= Problem to work on =
Please copy the lines below exactly, from the first one through the line showing "A point and".

= Extracted information =
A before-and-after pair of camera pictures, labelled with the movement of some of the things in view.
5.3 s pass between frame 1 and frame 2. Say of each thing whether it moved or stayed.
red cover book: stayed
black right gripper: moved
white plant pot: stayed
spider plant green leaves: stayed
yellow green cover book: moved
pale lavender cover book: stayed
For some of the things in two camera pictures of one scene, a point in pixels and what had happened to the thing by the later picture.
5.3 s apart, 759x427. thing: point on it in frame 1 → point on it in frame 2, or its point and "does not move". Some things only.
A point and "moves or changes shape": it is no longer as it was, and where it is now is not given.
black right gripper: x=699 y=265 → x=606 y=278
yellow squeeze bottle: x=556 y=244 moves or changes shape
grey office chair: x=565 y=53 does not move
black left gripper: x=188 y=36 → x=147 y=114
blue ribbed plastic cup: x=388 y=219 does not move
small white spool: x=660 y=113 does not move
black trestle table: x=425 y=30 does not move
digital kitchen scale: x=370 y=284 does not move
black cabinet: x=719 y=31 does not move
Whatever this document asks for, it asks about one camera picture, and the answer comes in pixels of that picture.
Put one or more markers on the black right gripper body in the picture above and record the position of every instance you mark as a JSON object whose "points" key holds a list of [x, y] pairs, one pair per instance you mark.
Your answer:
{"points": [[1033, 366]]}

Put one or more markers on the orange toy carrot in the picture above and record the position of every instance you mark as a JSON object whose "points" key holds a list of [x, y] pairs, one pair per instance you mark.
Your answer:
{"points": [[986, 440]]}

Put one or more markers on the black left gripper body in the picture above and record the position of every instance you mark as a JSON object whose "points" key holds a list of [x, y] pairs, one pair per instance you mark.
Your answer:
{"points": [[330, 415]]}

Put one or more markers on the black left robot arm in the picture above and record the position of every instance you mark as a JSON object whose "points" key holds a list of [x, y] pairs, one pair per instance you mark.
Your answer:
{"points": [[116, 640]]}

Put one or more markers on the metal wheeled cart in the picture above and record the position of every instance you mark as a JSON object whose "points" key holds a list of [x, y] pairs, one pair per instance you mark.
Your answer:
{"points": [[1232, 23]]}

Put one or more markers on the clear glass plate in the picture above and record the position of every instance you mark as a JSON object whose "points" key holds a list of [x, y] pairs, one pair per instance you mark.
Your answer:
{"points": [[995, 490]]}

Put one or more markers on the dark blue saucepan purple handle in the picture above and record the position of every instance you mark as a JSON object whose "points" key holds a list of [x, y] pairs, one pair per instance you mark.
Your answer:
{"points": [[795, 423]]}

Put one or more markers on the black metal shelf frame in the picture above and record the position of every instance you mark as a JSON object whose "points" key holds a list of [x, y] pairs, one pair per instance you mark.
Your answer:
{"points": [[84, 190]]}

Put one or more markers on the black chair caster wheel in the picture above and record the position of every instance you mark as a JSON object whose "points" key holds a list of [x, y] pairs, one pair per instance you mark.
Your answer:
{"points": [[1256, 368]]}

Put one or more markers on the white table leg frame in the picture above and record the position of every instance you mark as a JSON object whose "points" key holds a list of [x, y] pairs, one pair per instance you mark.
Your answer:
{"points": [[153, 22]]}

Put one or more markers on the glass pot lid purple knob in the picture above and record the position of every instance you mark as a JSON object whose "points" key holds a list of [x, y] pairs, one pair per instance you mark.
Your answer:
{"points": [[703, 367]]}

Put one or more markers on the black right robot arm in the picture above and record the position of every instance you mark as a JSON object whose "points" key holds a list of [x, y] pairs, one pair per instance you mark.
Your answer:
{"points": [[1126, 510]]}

= Output of the exercise =
A before-and-after pair of camera pictures, labelled with the movement of some of the things in view.
5.3 s pass between frame 1 and frame 2. Say of each thing whether it moved or stayed.
red cover book: stayed
black right gripper: moved
white plant pot: stayed
spider plant green leaves: stayed
yellow green cover book: moved
pale lavender cover book: stayed
For some of the things in two camera pictures of one scene, a point in pixels and what had happened to the thing by the later picture.
5.3 s apart, 759x427. thing: point on it in frame 1 → point on it in frame 2, or its point and "does not move". Some things only.
A point and "moves or changes shape": it is no longer as it was, and where it is now is not given.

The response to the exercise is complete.